Task statement =
Set down again exactly the lines of the listing below that fall between the line holding "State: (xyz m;" and the line holding "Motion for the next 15", inclusive.

==*==

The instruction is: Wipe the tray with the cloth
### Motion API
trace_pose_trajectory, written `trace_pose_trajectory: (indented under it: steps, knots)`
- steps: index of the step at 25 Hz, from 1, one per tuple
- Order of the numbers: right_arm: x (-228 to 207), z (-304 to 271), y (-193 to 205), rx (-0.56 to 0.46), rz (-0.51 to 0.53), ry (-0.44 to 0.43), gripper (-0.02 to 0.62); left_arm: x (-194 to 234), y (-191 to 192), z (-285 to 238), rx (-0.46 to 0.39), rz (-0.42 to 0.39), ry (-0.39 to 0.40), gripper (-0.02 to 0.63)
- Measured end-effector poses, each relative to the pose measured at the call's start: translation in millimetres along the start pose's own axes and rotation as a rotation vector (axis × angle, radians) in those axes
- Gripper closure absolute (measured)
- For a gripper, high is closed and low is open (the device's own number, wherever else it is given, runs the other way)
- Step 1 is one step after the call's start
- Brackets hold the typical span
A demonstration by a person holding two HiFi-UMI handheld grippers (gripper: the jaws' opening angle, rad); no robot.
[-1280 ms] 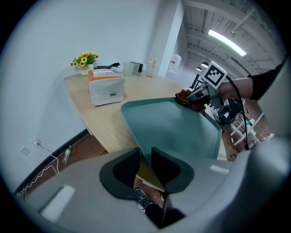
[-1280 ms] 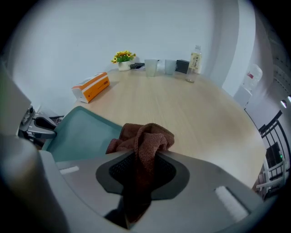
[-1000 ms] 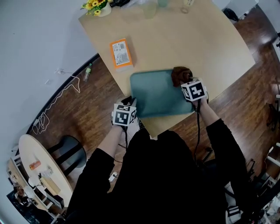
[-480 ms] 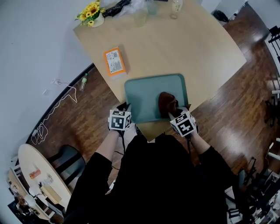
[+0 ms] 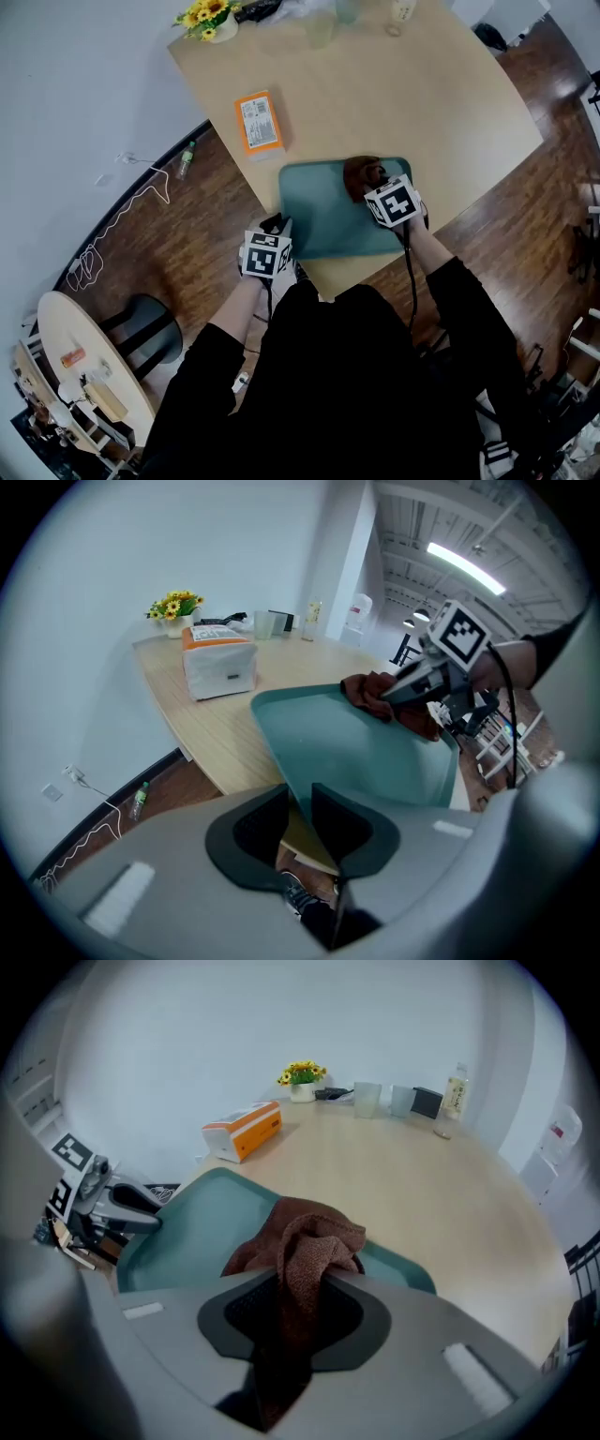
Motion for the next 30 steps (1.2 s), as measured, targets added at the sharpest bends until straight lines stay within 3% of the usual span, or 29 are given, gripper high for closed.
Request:
trace_pose_trajectory:
  steps: [5,9,14,23,27,30]
  knots:
    - [-10.2,-18.0,-30.8,0.018,-0.004,0.02,0.517,3.2,1.3,-1.3,-0.009,0.007,0.003,0.545]
    - [-2.5,-17.0,-32.2,0.014,-0.023,0.026,0.518,5.3,3.2,-0.6,-0.013,0.018,0.006,0.545]
    - [24.9,4.8,-8.0,-0.004,-0.032,-0.01,0.517,5.8,2.7,0.7,-0.021,0.016,0.003,0.545]
    - [108.5,56.9,62.3,-0.056,0.092,-0.102,0.517,5.3,2.3,0.1,-0.034,0.013,-0.003,0.545]
    - [118.3,56.3,68.6,-0.043,0.176,-0.107,0.517,4.3,2.3,-0.1,-0.028,0.011,0.003,0.545]
    - [109.3,49.0,52.3,-0.043,0.142,-0.115,0.518,3.4,2.6,0.3,-0.026,0.011,0.011,0.545]
Point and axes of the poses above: the fingertips, and each gripper's own axes: z backward along the fingers, x to its left, y out of its underside, the point moved 3 cm from there along z, backward along the fingers, and after that the axes turned 15 degrees about y, right-handed, at the moved point
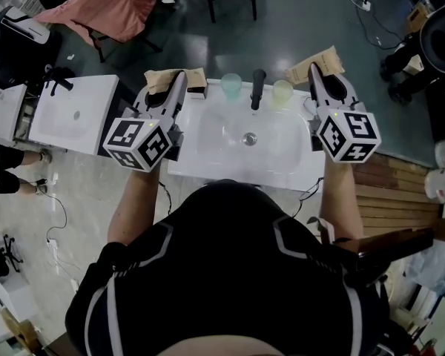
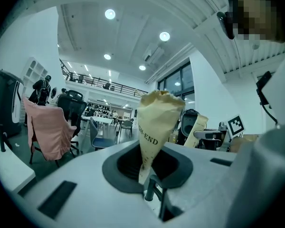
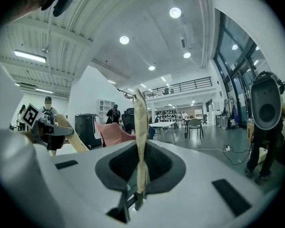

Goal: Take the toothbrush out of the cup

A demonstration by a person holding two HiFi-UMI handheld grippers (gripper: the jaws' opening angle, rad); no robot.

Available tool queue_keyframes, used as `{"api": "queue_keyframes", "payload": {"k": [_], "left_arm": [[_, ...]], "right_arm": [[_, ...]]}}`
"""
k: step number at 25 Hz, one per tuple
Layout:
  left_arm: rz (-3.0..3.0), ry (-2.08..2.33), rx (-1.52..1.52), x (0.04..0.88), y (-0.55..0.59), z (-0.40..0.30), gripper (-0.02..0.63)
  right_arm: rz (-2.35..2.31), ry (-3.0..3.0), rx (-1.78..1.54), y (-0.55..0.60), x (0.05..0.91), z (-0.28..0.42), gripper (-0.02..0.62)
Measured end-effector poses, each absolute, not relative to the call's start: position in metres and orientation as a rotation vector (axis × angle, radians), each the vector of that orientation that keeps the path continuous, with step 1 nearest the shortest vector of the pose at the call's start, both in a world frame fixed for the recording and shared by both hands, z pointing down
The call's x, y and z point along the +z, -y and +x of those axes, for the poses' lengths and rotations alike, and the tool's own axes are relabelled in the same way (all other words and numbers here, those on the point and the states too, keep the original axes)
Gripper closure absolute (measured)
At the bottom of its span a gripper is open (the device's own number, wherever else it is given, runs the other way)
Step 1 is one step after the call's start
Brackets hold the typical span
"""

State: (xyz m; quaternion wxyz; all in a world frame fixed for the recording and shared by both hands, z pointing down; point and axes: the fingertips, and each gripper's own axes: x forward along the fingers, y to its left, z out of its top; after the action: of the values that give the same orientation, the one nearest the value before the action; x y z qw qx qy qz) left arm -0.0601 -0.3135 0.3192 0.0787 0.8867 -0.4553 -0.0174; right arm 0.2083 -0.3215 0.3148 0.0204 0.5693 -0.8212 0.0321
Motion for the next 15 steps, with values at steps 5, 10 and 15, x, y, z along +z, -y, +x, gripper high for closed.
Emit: {"api": "queue_keyframes", "payload": {"k": [5,10,15], "left_arm": [[2.653,1.364,-0.064,0.3176,0.3137,-0.0603,0.574],[2.644,1.366,-0.072,0.3198,0.3138,-0.0593,0.574],[2.644,1.371,-0.072,0.3197,0.3159,-0.0563,0.574]], "right_arm": [[1.765,2.540,0.099,0.3207,0.3135,0.2078,0.560],[1.766,2.536,0.105,0.3217,0.3149,0.2070,0.560],[1.764,2.532,0.113,0.3252,0.3148,0.2082,0.560]]}}
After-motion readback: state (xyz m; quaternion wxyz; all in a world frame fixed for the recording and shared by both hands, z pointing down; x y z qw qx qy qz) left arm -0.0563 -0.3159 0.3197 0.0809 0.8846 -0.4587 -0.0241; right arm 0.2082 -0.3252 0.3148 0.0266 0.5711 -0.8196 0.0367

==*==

Response area =
State: (xyz m; quaternion wxyz; all in a world frame fixed for the recording and shared by both hands, z pointing down; point and axes: the fingertips, and each gripper's own axes: x forward along the fingers, y to its left, z out of its top; after the action: of the values that give the same orientation, the one nearest the value before the action; x y z qw qx qy qz) left arm -0.0601 -0.3135 0.3192 0.0787 0.8867 -0.4553 -0.0174; right arm 0.2083 -0.3215 0.3148 0.0204 0.5693 -0.8212 0.0321
Motion for the next 15 steps, with values at steps 5, 10 and 15, x, y, z along +z, -y, +x, gripper high for closed.

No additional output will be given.